Some novels gaze and report and argue: others just sing. There are some writers who love and respect the visual arts, and want to bring them into prose — Henry James is one. A work freezes into an act of contemplation and description, as in the Bronzino set piece in The Wings of the Dove. And there are novelists who have a fascination with music, whose prose moves dynamically in response to musical form and sound.
These writers can have set pieces, too, like the performance of Beethoven’s Fifth in Howards End, but can also pattern their work in imitation of another art form that moves through time, has climaxes and a crescendo. Joyce, a knowledgeable musician and competent tenor, wrote a very detailed fugue as a chapter in Ulysses, and another good tenor, Vikram Seth, wrote a lovely book around a string quintet in An Equal Music.

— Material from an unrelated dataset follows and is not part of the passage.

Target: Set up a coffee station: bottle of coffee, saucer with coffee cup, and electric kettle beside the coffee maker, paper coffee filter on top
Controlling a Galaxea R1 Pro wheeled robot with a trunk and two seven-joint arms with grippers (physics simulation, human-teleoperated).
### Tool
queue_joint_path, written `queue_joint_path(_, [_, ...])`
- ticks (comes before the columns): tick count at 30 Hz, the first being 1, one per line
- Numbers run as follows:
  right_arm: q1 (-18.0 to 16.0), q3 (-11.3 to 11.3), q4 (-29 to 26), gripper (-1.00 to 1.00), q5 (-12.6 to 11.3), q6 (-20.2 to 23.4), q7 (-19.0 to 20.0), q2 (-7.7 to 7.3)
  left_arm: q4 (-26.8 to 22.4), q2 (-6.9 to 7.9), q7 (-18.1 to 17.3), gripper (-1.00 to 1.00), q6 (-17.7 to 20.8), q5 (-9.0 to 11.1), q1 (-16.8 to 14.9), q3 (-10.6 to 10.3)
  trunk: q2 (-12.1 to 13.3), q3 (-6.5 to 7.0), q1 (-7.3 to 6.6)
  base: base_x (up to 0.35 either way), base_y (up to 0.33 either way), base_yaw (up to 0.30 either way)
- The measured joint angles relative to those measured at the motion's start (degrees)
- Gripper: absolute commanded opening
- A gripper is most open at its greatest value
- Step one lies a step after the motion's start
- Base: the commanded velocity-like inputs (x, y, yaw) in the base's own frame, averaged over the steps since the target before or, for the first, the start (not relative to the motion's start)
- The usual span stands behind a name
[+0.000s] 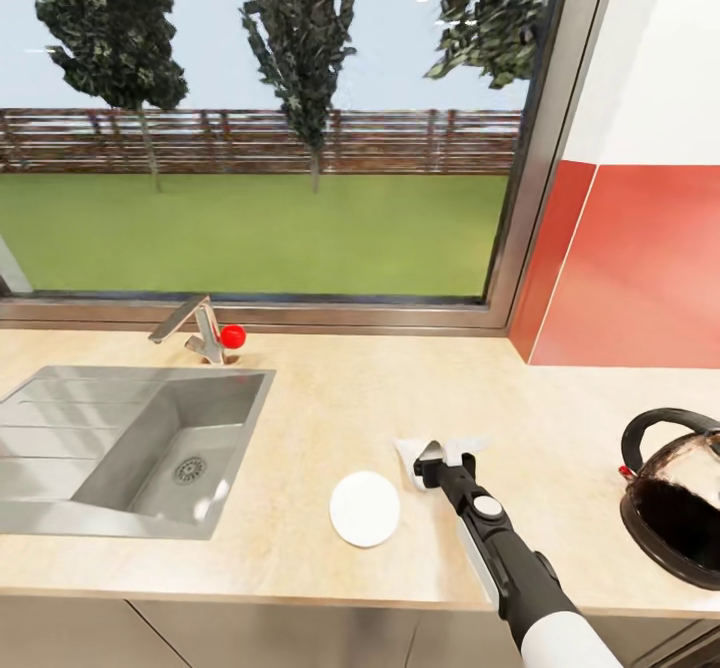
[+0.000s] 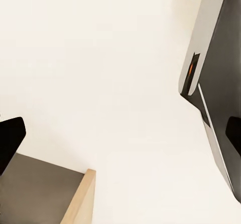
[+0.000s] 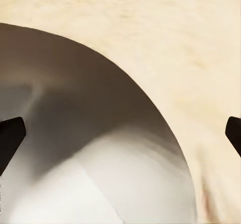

Telegraph Avenue is a wonderful novel of song and sound, in love with its art form, but also with many qualities of evanescence and improvisation, of cadenza and response. It is like a performance of which one says, ‘Oh, you should have been there’; and happily, there it is.
Michael Chabon is an American writer of immense charm and warmth, but also of really extraordinary powers of invention and wit. His major novels — The Mysteries of Pittsburgh, Wonder Boys, The Adventures of Kavalier and Clay and The Yiddish Policemen’s Union — construct worlds with exemplary solidity and bravura, and embark on journeys where you never quite know what will come next. When a drag queen called Miss Sloviak and her tuba impinge on the narrator’s stoned life in Wonder Boys, it is only the opening gambit — ‘The tuba? Keep it. It suits you.’
The Yiddish Policemen’s Union, a pitch-perfect Chandleresque thriller, set in an alternate world where the Jewish national home was granted to them for 60 years in Alaska, climaxes with a thrilling scene in which the hero, chained to an iron bed, is chased through the snow by Hasidic gangsters.